How to complete this task: Return every entry exactly as written.

Supplied records:
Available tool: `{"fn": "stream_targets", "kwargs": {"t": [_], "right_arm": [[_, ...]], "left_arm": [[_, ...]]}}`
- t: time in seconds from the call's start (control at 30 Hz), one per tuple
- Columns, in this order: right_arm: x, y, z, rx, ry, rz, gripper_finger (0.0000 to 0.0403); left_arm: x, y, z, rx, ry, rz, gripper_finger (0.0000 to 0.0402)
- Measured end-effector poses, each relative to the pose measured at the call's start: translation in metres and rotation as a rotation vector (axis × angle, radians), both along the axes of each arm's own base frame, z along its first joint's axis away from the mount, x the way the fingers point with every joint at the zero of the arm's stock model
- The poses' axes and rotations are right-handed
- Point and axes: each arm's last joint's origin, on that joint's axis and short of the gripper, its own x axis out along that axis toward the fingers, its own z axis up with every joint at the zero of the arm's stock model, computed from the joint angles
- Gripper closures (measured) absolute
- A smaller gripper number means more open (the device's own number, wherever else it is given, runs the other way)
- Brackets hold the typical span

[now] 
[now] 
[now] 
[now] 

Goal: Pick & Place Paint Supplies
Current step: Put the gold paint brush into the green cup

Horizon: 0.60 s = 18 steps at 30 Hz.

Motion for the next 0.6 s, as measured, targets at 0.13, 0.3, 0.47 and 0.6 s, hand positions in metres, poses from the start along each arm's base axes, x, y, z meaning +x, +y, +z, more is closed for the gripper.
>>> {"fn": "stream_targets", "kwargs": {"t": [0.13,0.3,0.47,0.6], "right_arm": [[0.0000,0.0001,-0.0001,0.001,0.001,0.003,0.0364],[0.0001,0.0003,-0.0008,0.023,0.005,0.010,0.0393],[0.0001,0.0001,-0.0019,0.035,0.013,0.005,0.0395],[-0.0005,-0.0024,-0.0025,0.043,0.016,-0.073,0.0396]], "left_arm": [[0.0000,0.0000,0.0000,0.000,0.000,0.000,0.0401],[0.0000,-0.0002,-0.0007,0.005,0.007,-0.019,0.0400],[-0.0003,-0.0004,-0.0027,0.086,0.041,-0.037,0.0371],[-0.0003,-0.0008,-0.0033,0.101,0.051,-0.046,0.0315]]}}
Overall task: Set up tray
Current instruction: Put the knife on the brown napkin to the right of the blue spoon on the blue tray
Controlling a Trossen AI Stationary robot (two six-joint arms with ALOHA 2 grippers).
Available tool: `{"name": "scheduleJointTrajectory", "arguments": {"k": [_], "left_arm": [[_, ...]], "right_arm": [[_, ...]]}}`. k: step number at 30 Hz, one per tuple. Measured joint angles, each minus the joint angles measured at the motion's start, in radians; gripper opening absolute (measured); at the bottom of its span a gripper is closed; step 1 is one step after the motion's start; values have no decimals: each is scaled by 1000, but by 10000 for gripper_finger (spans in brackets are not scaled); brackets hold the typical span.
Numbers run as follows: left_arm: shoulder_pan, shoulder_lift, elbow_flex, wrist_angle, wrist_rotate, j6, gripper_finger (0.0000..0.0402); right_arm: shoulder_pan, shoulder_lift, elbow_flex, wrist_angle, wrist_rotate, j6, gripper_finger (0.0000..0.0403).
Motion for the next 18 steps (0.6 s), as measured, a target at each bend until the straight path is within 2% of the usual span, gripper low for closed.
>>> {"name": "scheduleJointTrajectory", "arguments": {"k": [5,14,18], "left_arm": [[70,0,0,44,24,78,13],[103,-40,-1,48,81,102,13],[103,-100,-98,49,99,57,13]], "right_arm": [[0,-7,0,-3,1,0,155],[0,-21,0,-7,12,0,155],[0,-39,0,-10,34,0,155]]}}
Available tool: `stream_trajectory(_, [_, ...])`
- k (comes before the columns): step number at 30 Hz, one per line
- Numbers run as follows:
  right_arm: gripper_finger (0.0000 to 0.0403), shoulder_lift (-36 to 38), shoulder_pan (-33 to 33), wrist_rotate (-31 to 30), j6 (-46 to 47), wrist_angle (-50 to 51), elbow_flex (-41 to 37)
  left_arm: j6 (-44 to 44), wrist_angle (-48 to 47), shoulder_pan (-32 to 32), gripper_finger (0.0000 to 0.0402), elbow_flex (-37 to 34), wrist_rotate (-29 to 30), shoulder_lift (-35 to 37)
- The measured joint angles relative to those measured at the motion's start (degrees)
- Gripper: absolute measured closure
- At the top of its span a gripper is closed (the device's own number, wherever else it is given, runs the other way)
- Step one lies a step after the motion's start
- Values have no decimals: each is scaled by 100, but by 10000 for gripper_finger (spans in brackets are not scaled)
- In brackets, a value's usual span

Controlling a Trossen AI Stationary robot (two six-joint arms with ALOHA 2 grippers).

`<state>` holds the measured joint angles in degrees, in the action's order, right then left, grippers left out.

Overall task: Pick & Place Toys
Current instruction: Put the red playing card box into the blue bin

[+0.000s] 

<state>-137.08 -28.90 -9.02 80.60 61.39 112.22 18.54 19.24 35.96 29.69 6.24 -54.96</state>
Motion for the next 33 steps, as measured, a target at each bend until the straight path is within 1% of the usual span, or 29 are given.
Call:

Output for this task:
Available tool: `{"fn": "stream_targets", "kwargs": {"t": [_], "right_arm": [[_, ...]], "left_arm": [[_, ...]]}}`
- t: time in seconds from the call's start (control at 30 Hz), one per tuple
- Columns, in this order: right_arm: x, y, z, rx, ry, rz, gripper_finger (0.0000 to 0.0403); left_arm: x, y, z, rx, ry, rz, gripper_finger (0.0000 to 0.0402)
- Measured end-effector poses, each relative to the pose measured at the call's start: translation in metres and rotation as a rotation vector (axis × angle, radians), both along the axes of each arm's own base frame, z along its first joint's axis away from the mount, x the way the fingers point with every joint at the zero of the arm's stock model
- The poses' axes and rotations are right-handed
- Point and axes: each arm's last joint's origin, on that joint's axis and short of the gripper, its own x axis out along that axis toward the fingers, its own z axis up with every joint at the zero of the arm's stock model, computed from the joint angles
- Gripper closures (measured) absolute
- A smaller gripper number means more open (the device's own number, wherever else it is given, runs the other way)
- Brackets hold the typical span

[now] 
[now] 
[now] 
[now] 

Goal: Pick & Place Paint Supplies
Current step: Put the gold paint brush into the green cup

Horizon: 0.60 s = 18 steps at 30 Hz.

Motion for the next 0.6 s, as measured, targets at 0.13, 0.3, 0.47 and 0.6 s, hand positions in metres, poses from the start along each arm's base axes, x, y, z meaning +x, +y, +z, more is closed for the gripper.
>>> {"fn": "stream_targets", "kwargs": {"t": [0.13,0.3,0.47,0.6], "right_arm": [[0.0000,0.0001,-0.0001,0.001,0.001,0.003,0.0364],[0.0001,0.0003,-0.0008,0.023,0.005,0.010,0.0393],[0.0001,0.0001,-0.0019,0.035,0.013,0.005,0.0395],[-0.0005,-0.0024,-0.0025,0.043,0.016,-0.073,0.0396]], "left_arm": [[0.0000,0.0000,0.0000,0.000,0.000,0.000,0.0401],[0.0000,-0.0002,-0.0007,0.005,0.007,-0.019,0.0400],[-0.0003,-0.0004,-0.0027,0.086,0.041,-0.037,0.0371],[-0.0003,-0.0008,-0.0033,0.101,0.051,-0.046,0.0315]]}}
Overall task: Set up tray
Current instruction: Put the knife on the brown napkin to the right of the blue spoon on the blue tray
Controlling a Trossen AI Stationary robot (two six-joint arms with ALOHA 2 grippers).
Available tool: `{"name": "scheduleJointTrajectory", "arguments": {"k": [_], "left_arm": [[_, ...]], "right_arm": [[_, ...]]}}`. k: step number at 30 Hz, one per tuple. Measured joint angles, each minus the joint angles measured at the motion's start, in radians; gripper opening absolute (measured); at the bottom of its span a gripper is closed; step 1 is one step after the motion's start; values have no decimals: each is scaled by 1000, but by 10000 for gripper_finger (spans in brackets are not scaled); brackets hold the typical span.
Numbers run as follows: left_arm: shoulder_pan, shoulder_lift, elbow_flex, wrist_angle, wrist_rotate, j6, gripper_finger (0.0000..0.0402); right_arm: shoulder_pan, shoulder_lift, elbow_flex, wrist_angle, wrist_rotate, j6, gripper_finger (0.0000..0.0403).
Motion for the next 18 steps (0.6 s), as measured, a target at each bend until the straight path is within 2% of the usual span, gripper low for closed.
>>> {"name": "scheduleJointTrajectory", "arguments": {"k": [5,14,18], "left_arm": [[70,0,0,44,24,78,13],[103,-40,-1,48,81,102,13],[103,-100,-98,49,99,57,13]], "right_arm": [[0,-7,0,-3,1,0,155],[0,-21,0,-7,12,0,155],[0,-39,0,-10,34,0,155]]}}
Available tool: `stream_trajectory(_, [_, ...])`
- k (comes before the columns): step number at 30 Hz, one per line
- Numbers run as follows:
  right_arm: gripper_finger (0.0000 to 0.0403), shoulder_lift (-36 to 38), shoulder_pan (-33 to 33), wrist_rotate (-31 to 30), j6 (-46 to 47), wrist_angle (-50 to 51), elbow_flex (-41 to 37)
  left_arm: j6 (-44 to 44), wrist_angle (-48 to 47), shoulder_pan (-32 to 32), gripper_finger (0.0000 to 0.0402), elbow_flex (-37 to 34), wrist_rotate (-29 to 30), shoulder_lift (-35 to 37)
- The measured joint angles relative to those measured at the motion's start (degrees)
- Gripper: absolute measured closure
- At the top of its span a gripper is closed (the device's own number, wherever else it is given, runs the other way)
- Step one lies a step after the motion's start
- Values have no decimals: each is scaled by 100, but by 10000 for gripper_finger (spans in brackets are not scaled)
- In brackets, a value's usual span

Controlling a Trossen AI Stationary robot (two six-joint arms with ALOHA 2 grippers).

`<state>` holds the measured joint angles in degrees, in the action's order, right then left, grippers left out.

Overall task: Pick & Place Toys
Current instruction: Put the red playing card box into the blue bin

[+0.000s] 

<state>-137.08 -28.90 -9.02 80.60 61.39 112.22 18.54 19.24 35.96 29.69 6.24 -54.96</state>
Motion for the next 33 steps, as measured, a target at each bend until the straight path is within 1% of the usual span, or 29 are given.
Call:

That concludes the output.